Kimball pointed out that another round of international sanctions by itself isn’t going to halt the North Koreans nuclear and ballistic missile tests “because they are very determined that they have the capability to deter what they see as American aggression.”
Pressure on China: The Trump administration, and others before it, have urged China to do more to pressure North Korea to renounce its banned programs. But China, the Kim regime’s main political benefactor and largest trading partner, maintains its influence over Pyongyang is limited—even if its stated goal is to see a denuclearized Korean Peninsula. Chinese experts point out “we are right now at the lowest point in the relationship between China and North Korea.” Beijing also does not want an unstable North Korea at its border and has called for the “freeze-for-freeze” as a way to end the present impasse. China played a major role during the six-party talks, hosting all the rounds, and persuading what was then the Kim Jong Il regime to make concessions in exchange for some relief, but the country’s relationship with Kim Jong Un is more complicated, with the current North Korean leader less amenable to taking direction from Beijing.

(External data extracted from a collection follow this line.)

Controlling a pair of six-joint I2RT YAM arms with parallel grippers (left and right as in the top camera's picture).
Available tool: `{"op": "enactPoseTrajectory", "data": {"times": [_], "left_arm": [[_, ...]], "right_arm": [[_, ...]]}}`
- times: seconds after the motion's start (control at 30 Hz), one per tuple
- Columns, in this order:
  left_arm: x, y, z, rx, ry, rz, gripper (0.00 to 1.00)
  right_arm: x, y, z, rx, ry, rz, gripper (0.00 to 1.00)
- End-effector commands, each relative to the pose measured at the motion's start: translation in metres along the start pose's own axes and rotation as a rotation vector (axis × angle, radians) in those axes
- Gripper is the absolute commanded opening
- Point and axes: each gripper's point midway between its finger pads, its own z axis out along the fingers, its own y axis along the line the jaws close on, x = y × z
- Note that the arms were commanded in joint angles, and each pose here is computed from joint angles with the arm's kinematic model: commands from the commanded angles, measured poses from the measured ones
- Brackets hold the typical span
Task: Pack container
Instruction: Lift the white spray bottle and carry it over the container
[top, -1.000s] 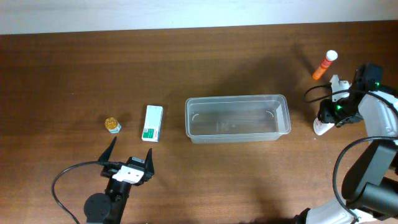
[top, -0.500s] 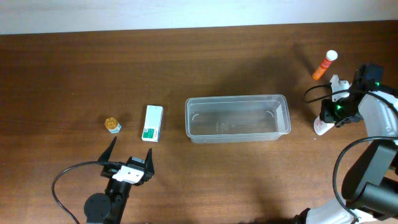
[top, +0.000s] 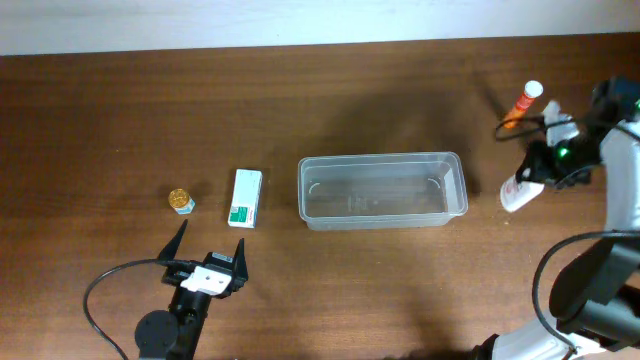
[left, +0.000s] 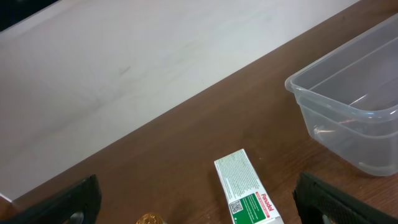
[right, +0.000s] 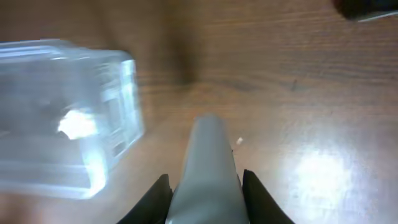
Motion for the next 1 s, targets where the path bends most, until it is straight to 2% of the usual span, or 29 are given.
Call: {"op": "enactPoseTrajectory", "data": {"times": [0.0, 0.23, 0.53, 0.73, 0.97], "left_arm": [[0.000, -0.001, 0.000, 0.007, -0.005, 0.005, 0.99], [0.000, -0.001, 0.000, 0.007, -0.005, 0.005, 0.99], [0.000, -0.001, 0.000, 0.007, -0.005, 0.005, 0.99], [0.000, -0.001, 0.000, 0.007, -0.005, 0.005, 0.99], [0.000, -0.001, 0.000, 0.007, -0.005, 0.005, 0.99]], "right_arm": [[-0.011, 0.023, -0.044, -0.055, -0.058, -0.013, 0.23], [-0.007, 0.067, -0.080, -0.079, -0.048, -0.045, 0.23], [-0.010, 0.149, -0.063, -0.113, -0.013, -0.229, 0.23], [-0.015, 0.172, -0.047, -0.012, -0.020, -0.245, 0.23], [-0.019, 0.167, -0.024, 0.130, -0.036, -0.119, 0.23]]}}
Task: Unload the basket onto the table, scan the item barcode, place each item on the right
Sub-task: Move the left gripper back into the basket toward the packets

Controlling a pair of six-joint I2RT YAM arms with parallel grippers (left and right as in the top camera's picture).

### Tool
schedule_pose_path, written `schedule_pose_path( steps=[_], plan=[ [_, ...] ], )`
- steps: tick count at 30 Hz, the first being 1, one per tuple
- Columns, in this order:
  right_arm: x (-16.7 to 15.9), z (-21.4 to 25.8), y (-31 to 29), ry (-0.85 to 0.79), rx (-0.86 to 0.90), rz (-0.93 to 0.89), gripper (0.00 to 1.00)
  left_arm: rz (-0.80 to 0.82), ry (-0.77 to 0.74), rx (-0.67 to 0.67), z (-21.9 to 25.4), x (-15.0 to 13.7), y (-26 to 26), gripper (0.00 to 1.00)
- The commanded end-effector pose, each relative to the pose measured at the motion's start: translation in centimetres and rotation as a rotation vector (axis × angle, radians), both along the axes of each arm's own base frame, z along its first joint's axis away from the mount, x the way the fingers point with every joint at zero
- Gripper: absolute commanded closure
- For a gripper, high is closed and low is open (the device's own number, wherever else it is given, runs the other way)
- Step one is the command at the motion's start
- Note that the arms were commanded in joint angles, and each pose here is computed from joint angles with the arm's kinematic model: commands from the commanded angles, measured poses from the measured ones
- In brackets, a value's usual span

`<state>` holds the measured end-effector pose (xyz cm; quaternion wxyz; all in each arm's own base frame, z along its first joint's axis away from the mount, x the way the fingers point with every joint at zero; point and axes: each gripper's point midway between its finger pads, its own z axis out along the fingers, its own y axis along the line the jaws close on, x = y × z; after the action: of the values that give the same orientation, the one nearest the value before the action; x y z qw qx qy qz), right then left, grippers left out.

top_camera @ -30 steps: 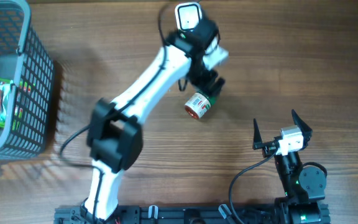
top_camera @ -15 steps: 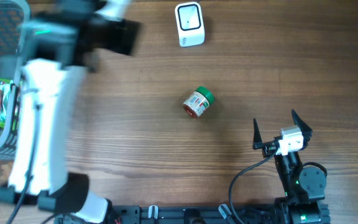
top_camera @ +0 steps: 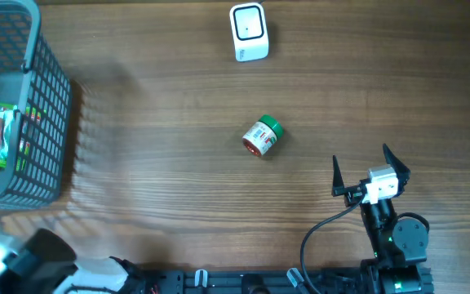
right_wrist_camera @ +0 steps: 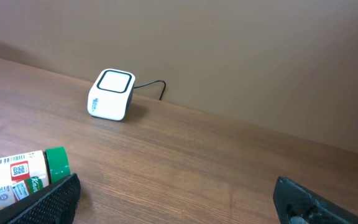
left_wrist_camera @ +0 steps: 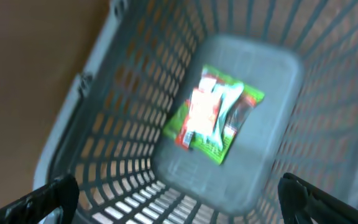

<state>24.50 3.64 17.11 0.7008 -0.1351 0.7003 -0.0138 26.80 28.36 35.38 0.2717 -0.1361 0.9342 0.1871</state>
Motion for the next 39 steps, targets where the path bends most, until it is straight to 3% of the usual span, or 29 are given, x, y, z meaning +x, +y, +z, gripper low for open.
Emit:
schedule_pose_path(
  steps=[1,14,39],
  plan=[
    [0.1,0.0,-0.4,-0.002,-0.010,-0.020,0.00,-0.147,0.082,-0.093,-4.1,0.2,1.6,0.00],
    [0.1,0.0,-0.4,-0.002,-0.010,-0.020,0.00,-0.180,0.229,-0.279,-13.3,1.6,4.3,0.00],
    [0.1,0.0,-0.4,-0.002,-0.010,-0.020,0.00,-0.198,0.175,-0.277,-22.1,8.1,3.6,0.00]
  ],
)
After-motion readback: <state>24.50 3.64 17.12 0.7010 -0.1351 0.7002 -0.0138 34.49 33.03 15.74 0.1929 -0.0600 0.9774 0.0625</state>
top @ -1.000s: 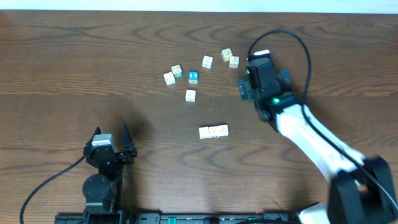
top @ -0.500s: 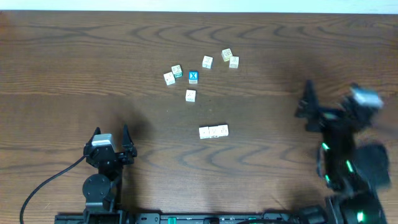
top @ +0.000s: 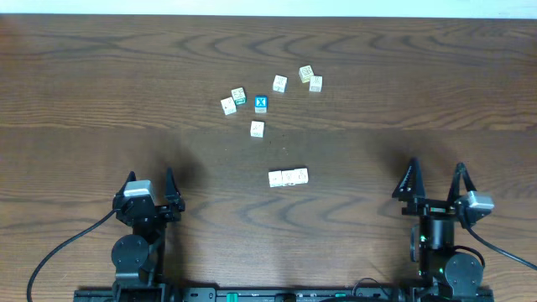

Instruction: Lift 3 blocks

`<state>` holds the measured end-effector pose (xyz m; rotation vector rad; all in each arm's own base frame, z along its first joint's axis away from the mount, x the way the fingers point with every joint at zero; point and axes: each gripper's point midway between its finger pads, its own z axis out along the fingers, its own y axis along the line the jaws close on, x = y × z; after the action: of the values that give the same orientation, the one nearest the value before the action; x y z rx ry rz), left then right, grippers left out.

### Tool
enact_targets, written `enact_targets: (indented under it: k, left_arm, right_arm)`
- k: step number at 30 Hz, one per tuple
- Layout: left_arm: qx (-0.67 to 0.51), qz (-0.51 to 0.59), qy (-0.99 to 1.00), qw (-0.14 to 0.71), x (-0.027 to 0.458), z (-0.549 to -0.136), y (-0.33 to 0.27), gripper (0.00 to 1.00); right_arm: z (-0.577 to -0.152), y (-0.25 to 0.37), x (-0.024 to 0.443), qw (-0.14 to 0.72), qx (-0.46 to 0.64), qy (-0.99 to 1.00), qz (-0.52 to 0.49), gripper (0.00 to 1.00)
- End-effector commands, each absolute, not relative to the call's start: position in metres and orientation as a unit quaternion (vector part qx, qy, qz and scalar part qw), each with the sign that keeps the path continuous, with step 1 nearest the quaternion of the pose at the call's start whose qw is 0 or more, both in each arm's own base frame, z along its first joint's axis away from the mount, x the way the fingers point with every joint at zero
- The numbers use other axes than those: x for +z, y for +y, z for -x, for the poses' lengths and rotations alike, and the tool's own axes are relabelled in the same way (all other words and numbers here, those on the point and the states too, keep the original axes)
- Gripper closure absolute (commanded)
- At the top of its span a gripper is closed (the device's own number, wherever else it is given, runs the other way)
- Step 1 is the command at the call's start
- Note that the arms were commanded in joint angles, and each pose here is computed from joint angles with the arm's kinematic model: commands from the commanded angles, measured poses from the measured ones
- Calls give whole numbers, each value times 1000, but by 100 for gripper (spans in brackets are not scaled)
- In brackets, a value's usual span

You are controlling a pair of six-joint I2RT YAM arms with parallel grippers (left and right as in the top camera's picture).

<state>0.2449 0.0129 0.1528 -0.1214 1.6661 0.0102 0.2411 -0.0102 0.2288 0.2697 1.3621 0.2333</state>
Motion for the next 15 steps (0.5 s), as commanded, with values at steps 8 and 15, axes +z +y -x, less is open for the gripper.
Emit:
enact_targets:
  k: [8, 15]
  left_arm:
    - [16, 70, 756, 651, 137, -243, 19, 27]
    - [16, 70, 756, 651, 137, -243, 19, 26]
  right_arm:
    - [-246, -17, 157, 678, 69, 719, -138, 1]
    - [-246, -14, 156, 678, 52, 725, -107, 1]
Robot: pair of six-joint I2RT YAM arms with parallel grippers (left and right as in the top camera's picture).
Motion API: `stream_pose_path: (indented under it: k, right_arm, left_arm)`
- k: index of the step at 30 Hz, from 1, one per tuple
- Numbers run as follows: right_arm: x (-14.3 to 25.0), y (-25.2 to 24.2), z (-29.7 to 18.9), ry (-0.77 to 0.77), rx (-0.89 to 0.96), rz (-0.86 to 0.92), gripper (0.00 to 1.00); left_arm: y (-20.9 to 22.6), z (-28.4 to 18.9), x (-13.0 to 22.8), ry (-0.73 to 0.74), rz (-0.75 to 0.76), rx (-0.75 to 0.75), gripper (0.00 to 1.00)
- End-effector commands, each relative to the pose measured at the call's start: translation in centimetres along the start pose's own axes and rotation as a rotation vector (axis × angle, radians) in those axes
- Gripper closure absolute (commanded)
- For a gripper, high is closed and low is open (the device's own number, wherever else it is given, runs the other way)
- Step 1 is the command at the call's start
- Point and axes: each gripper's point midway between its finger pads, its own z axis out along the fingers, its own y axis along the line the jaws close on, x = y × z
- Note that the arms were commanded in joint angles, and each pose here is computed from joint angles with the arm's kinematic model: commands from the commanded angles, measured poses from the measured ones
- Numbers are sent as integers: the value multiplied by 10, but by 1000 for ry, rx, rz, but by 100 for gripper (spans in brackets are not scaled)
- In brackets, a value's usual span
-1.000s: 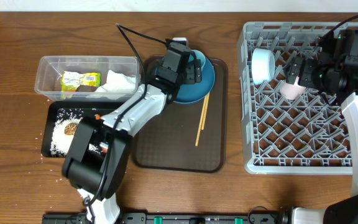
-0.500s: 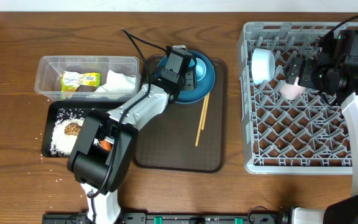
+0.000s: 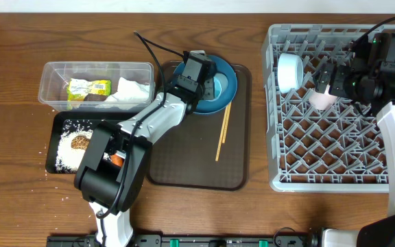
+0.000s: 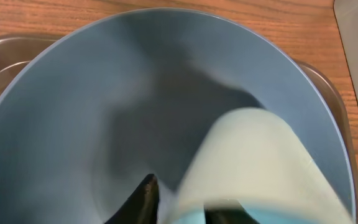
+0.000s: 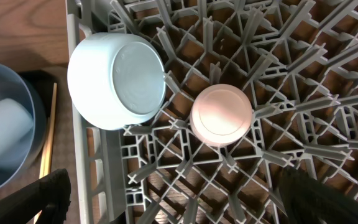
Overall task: Sort waste into correct bins and load items into the dishwasher rack
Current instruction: 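Move the left gripper to the light-blue cup and grasp it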
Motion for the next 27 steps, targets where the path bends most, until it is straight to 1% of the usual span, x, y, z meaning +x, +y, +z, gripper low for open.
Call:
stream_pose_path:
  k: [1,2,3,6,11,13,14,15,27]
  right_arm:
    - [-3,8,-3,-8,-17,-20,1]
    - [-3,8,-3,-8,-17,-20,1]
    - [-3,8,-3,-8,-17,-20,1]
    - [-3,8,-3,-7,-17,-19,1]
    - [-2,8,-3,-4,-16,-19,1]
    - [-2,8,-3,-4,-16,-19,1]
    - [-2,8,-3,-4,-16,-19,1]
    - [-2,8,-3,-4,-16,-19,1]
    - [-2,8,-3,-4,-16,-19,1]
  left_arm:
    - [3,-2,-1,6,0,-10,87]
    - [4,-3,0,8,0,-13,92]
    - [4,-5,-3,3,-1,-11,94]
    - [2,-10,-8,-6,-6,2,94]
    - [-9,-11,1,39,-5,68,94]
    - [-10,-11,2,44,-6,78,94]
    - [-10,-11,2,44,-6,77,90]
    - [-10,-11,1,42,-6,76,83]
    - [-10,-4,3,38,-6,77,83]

Military options: A military strike by the U.S. against North Korea, while highly unlikely, has been raised as a possibility by President Trump who at various points over the last month said the U.S. would respond with “fire and fury” to North Korean aggression, that the U.S. military was “locked and loaded,” and that the U.S. nuclear arsenal is adequate to punish the North if needed. This position, while underscoring the North’s fear that the U.S. wants to destroy it, is unlikely to have any real impact: Experts point out that a tactical strike on North Korea is unlikely to take out its nuclear capability because Pyongyang has kept much of its assets hidden. A military strike would also prompt a North Korean response that could put the lives of tens of millions of people, including U.S. military personnel in Japan and South Korea, in danger. It’s worth noting that the 1950-53 Korean War—fought without a looming nuclear threat—ended in a stalemate and the division of the Korean Peninsula. The threat of conflict today is far more ominous.
What makes the North Korean nuclear problem so maddeningly difficult is not the absence of options. There are plenty of options for dealing with North Korea. It’s just that many have already been tried, and most of them haven’t worked.